▶ [Exercise description]: List, from the lines below, each one with "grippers" in it.

▶ [Input data]:
- - - -
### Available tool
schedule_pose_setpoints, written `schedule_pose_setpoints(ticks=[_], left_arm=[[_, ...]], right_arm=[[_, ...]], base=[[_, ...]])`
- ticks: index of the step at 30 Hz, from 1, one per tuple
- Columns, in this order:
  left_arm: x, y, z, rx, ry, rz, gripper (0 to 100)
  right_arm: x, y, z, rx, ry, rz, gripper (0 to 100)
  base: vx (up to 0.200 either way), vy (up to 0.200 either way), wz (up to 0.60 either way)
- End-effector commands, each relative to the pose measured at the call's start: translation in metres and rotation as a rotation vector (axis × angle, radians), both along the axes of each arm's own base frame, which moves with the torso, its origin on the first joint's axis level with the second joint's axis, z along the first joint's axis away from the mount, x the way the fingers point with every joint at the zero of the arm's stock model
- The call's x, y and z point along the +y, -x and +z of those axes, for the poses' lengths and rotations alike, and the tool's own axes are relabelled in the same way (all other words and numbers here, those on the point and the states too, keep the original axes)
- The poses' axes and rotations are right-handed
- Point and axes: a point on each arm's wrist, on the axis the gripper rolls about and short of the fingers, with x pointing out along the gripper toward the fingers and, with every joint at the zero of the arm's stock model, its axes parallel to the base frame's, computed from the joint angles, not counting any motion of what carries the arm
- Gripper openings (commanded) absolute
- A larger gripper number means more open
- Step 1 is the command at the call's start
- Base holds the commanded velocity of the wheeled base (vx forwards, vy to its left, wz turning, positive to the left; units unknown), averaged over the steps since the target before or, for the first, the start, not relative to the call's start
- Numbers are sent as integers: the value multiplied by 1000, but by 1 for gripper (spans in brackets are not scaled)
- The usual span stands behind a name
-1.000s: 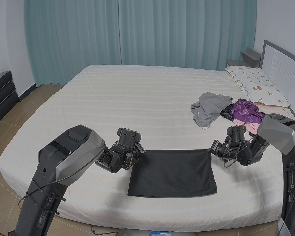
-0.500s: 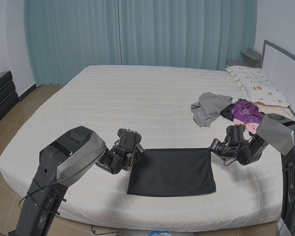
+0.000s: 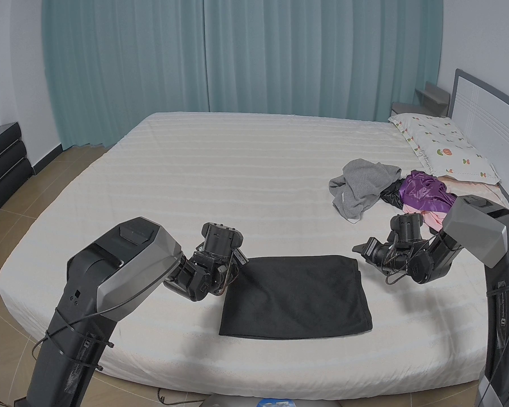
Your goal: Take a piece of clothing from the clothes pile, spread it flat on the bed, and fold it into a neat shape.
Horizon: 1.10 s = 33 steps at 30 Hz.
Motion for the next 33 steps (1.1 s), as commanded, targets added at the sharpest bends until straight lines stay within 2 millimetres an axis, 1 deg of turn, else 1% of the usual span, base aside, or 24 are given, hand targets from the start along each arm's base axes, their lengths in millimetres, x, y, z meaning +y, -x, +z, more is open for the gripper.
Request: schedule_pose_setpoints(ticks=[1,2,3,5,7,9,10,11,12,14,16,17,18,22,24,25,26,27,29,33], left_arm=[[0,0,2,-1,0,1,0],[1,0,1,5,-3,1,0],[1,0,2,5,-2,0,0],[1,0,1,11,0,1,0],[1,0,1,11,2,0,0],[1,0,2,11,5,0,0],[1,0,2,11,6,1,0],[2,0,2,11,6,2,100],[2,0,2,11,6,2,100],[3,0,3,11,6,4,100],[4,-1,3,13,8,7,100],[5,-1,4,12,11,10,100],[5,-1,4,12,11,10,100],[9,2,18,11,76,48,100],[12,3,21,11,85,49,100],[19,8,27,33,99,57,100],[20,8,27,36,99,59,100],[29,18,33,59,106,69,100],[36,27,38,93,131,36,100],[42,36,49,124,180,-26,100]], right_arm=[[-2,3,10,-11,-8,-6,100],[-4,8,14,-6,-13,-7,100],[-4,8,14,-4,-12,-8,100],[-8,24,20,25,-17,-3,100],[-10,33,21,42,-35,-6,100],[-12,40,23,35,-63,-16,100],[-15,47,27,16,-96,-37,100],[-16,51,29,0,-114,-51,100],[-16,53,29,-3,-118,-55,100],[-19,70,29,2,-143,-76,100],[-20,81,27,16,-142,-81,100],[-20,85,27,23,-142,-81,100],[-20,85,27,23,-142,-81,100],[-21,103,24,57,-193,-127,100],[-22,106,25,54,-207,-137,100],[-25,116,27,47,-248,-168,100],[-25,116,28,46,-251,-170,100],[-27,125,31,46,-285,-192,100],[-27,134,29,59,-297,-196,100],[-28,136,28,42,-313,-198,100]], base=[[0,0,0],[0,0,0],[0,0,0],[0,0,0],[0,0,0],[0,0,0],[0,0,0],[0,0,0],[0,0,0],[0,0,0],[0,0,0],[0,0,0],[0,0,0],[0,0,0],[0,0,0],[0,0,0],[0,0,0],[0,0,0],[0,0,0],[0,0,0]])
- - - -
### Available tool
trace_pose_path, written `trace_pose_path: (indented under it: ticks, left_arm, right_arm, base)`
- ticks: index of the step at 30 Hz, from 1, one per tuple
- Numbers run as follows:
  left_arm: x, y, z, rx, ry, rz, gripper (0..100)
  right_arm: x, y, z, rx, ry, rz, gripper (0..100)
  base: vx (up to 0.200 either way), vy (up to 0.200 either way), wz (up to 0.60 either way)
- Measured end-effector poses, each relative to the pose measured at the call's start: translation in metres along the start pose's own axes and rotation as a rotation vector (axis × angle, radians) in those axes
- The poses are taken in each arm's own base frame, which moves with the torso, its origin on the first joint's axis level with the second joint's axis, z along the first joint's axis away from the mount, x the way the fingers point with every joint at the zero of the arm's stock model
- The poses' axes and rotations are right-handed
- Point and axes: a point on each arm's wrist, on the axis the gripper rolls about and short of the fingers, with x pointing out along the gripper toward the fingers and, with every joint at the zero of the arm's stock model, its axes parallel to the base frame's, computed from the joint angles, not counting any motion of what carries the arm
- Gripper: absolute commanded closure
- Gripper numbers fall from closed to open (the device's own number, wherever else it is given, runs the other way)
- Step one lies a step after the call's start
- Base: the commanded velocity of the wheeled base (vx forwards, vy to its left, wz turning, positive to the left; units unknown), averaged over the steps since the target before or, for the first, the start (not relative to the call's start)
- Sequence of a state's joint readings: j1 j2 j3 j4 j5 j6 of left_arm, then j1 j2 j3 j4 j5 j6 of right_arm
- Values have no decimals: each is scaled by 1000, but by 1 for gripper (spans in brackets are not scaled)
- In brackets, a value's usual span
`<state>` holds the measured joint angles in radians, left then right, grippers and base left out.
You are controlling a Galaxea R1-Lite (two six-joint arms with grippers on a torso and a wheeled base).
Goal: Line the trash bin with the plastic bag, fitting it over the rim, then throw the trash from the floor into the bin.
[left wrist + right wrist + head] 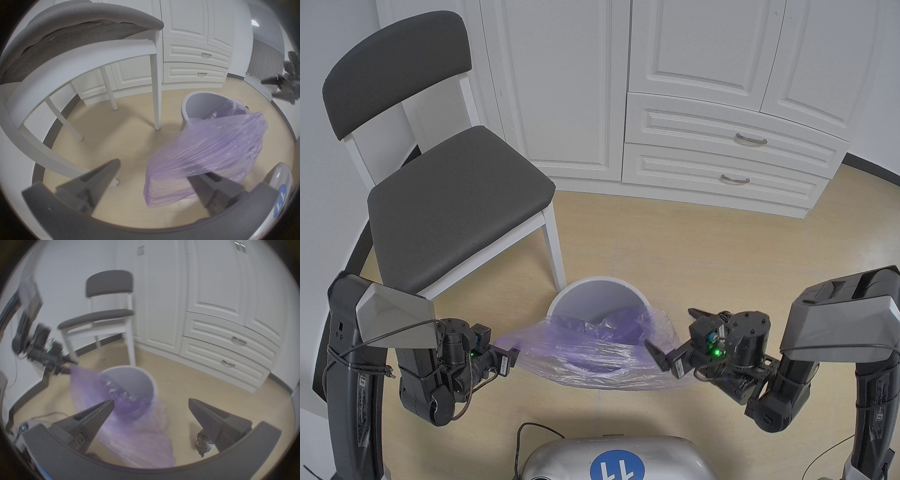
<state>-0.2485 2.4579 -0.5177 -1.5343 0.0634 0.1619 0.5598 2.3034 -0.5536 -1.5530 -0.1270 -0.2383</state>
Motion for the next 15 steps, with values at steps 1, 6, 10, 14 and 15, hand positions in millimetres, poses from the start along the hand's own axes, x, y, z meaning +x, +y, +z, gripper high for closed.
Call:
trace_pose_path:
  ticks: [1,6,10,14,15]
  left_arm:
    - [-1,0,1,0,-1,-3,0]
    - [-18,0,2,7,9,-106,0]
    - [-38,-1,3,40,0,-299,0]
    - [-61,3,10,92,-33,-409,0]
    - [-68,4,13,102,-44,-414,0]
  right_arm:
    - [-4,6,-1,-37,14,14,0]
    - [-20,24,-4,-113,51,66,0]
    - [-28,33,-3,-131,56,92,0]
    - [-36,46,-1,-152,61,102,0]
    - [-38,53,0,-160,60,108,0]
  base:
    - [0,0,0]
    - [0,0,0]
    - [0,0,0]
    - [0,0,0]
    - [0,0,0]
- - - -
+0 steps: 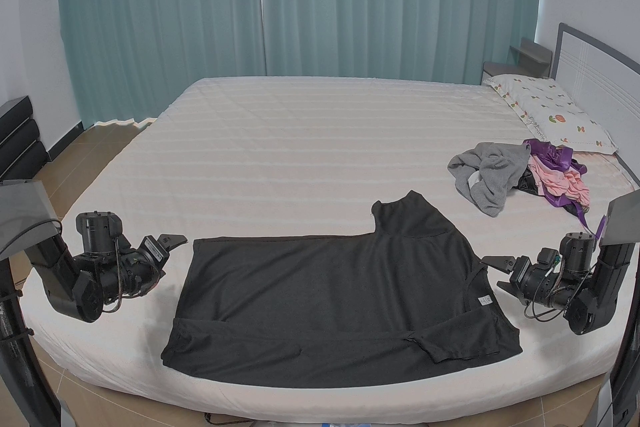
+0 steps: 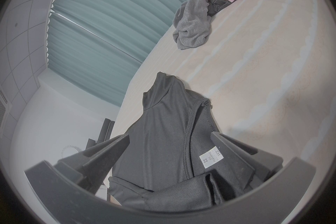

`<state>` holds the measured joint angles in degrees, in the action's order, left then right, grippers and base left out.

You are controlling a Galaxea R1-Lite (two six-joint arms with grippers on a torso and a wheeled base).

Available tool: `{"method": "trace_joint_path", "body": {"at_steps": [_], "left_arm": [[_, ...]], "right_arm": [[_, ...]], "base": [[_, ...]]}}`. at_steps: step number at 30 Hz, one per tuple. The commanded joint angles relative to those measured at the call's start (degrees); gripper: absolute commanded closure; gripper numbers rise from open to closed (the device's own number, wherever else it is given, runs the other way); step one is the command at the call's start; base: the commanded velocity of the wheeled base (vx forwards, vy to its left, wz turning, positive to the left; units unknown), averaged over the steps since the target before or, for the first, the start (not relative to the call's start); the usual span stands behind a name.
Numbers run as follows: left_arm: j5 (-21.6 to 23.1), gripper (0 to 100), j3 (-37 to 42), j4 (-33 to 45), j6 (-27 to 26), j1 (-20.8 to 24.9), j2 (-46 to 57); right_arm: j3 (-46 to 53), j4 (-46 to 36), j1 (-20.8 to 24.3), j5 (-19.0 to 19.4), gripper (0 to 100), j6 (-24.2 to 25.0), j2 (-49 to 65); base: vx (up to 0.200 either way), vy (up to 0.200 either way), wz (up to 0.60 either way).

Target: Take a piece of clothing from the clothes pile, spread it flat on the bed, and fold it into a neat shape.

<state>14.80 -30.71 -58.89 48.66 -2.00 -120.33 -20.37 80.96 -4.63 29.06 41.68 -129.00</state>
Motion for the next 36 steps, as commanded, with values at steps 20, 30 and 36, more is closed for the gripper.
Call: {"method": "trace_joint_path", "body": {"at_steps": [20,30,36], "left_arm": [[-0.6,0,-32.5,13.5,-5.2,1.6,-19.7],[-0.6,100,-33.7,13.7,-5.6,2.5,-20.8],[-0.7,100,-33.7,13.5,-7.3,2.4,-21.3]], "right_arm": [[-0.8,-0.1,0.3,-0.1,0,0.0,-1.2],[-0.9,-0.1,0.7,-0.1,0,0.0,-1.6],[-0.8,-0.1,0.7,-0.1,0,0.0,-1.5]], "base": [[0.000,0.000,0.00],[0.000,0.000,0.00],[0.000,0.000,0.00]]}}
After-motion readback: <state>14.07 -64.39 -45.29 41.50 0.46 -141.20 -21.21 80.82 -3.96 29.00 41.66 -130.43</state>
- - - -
▶ [Result of the task]:
`<state>` holds the measured joint angles in radians, left then right, grippers and base left out.
You are controlling a Galaxea R1-Lite (two six-joint arms with grippers on a torso and a wheeled base).
`<state>` holds the measured joint angles in degrees, in the action's order, left then right, grippers and base left out.
You are controlling a Galaxea R1-Lite (two six-joint arms with grippers on a torso and a wheeled base).

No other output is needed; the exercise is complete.